It wasn't always like this, mind you. I lived in a house with my kids, more bedrooms to hoard books in, more space to be in the company of such eminent writers as Gabriel Garcia Márquez, Toni Morrison, Charles Dickens, Donna Tartt, John Rechy, Julian Barnes, Shalom Auslander, Jonathan Kirsch, Leslie Monsour ... well, you get my gist.

But then, life happened and the kids left home. I bade farewell to some of my books, packed them in forty-three boxes, rented a van, and delivered them to my local library. They were very grateful at the library, and I was happy my books found a worthy home. The rest of my books, too precious to part with -- the signed ones, the inherited ones, the ones written by colleagues or gifted to me by friends, and the ones that carried long-ago memories that traced the path of my life -- moved with my husband and me to an apartment. Space, alas, became scarce. Kindle helps, but only so much, since I can't imagine banishing my cherished books from my home, after which it would not feel like home.

The solution came to me at three a.m. one morning, when on my way to the bathroom I fractured my foot tumbling over The Goldfinch by Donna Tartt. It's a big book of 784 pages that's worth its heft in gold. The prose sparkles with vividly painful imagery. It is the story of 13-year-old Theo Decker, who survives an accident that kills his mother and derails his life in heart-wrenching ways. I highly recommend this literary coup from the talented Donna Tartt, which I should not have left at the foot of my bed in the first place. Not that the stack of books on my bedside table isn't an eternal threat anyway, despite my best efforts to reduce the books to a manageable number.

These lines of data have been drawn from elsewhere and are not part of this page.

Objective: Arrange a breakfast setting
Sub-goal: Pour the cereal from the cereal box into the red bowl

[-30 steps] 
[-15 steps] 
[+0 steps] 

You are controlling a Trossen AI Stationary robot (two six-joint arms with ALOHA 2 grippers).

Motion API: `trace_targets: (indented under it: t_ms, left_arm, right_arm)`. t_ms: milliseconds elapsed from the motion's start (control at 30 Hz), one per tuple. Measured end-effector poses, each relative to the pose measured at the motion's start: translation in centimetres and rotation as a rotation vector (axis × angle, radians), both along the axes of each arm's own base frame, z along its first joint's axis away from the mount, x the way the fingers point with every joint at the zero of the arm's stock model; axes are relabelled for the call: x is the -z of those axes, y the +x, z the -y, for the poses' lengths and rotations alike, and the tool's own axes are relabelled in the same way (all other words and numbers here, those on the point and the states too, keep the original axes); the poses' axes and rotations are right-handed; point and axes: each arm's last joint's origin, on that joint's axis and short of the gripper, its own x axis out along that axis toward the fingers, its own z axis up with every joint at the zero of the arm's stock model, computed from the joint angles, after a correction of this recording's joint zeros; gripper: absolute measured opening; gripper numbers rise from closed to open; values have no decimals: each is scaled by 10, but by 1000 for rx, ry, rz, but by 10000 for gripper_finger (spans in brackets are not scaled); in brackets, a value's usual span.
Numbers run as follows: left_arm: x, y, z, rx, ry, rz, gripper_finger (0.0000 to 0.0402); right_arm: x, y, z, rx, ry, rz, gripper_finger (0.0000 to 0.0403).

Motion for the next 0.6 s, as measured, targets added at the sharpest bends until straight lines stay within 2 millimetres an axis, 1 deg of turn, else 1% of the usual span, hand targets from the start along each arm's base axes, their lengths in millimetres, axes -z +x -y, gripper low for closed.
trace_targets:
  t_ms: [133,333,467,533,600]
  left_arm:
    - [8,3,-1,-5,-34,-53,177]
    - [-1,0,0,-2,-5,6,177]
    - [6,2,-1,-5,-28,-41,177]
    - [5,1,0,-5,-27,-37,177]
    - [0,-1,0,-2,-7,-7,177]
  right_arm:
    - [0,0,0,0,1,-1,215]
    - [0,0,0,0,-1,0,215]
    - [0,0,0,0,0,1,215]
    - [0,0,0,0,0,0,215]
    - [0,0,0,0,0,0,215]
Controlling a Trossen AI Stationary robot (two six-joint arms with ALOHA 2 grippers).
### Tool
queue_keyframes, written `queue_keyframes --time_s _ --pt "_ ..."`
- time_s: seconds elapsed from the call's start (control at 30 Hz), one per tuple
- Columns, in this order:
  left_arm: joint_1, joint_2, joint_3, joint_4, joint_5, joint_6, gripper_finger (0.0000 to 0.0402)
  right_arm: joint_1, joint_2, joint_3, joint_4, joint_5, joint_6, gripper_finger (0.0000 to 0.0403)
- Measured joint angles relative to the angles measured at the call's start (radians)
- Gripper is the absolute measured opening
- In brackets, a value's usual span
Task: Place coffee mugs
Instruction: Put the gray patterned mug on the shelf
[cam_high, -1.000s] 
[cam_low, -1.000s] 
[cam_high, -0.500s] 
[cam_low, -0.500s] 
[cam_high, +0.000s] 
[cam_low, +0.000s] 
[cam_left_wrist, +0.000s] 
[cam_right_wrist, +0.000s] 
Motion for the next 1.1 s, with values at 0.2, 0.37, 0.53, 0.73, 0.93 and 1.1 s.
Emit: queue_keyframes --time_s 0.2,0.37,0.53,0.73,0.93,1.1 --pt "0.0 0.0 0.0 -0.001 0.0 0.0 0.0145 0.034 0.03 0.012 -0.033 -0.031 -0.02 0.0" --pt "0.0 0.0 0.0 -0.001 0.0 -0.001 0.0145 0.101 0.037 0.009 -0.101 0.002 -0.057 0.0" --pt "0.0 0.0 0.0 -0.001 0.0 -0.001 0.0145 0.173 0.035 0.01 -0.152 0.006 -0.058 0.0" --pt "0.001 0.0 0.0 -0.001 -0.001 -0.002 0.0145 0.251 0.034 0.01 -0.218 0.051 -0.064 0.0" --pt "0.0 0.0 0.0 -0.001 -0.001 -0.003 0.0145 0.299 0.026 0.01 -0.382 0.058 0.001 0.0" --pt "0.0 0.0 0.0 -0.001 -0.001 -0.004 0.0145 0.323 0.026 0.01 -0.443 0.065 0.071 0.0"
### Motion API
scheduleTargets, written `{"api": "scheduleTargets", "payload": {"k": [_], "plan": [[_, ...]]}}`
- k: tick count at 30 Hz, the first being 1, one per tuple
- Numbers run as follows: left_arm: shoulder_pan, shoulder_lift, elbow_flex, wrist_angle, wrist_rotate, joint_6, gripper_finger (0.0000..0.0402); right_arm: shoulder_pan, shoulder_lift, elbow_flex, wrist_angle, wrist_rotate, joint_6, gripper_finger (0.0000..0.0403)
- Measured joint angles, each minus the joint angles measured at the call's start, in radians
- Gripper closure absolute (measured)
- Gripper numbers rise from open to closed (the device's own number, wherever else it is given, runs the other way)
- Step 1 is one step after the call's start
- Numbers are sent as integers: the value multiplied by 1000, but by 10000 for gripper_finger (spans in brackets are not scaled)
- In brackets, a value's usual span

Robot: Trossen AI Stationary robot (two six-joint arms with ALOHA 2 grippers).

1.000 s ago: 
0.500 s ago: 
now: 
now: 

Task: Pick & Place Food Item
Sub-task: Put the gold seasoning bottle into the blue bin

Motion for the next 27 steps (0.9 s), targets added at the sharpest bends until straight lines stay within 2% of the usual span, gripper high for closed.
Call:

For example, just a few of the books by my bedside now are Leslie Monsour's The House Sitter, a compilation of poems, which was awarded First Prize in the 2010 Open Chapbook Completion. With deep, touching compassion and sensitivity, Monsour's poems tackle life, emotions, and our intimate struggles. I tend to go back to these poems whenever I'm sad or happy or just need inspiration. Alice Hoffman's The Dovekeepers took me back to 70 C.E, when 700 Jews, threatened by Roman invasion, displayed extraordinary courage at Masada. The paths of four extraordinary women intersect in this story of courage and profound love. The Short, Strange Life of Herschel Grynszpan: A Boy Avenger, A Nazi Diplomat, and a Murder in Paris by Jonathan Kirsch sheds fresh and essential light on the horrifying atrocities of the Nazis and the heroic act of an unknown German-Polish refugee, who changes the course of history. Grynszpan's story unfolds with all the twists and turns of a page-turning thriller. Amy Tan's The Valley of Amazement is next on my list.

My bedside stack also includes a few research books for my novel, Scent of Butterflies, such as History of the Persian Empire by A. T. Olmstead, another 568-page book that serves as a reminder of the past glory of the Persian Empire -- from Darius the Great and the Achaemenid Empire, the Persian rule of Greece, and the burning of Persepolis by Alexander the Great. Here are more books about Iran and the 1979 Islamic revolution, about butterflies and their many fascinating habits, and about the Amorphophallus-titanum, or corpse flower, a rare plant that has an aversion to blooming (butterflies and the corpse flower play important roles in Scent of Butterflies). More books tower at my bedside, trust me, than the word count in this article will allow me to mention. And I haven't even revealed the solution that came to me that fateful night when I tumbled over The Goldfinch and fractured my foot.

So, the solution, my friends, is to whip our bodies into shape, sign up for aerobic, yoga, stretching, dancing, tai chi, spin, Pilates, whichever workout you prefer. Avid readers require a supple, well-exercised body to tiptoe around gingerly, as well as bend and twist and sprint out of harm's way, so as not to disturb our precious cohabitants.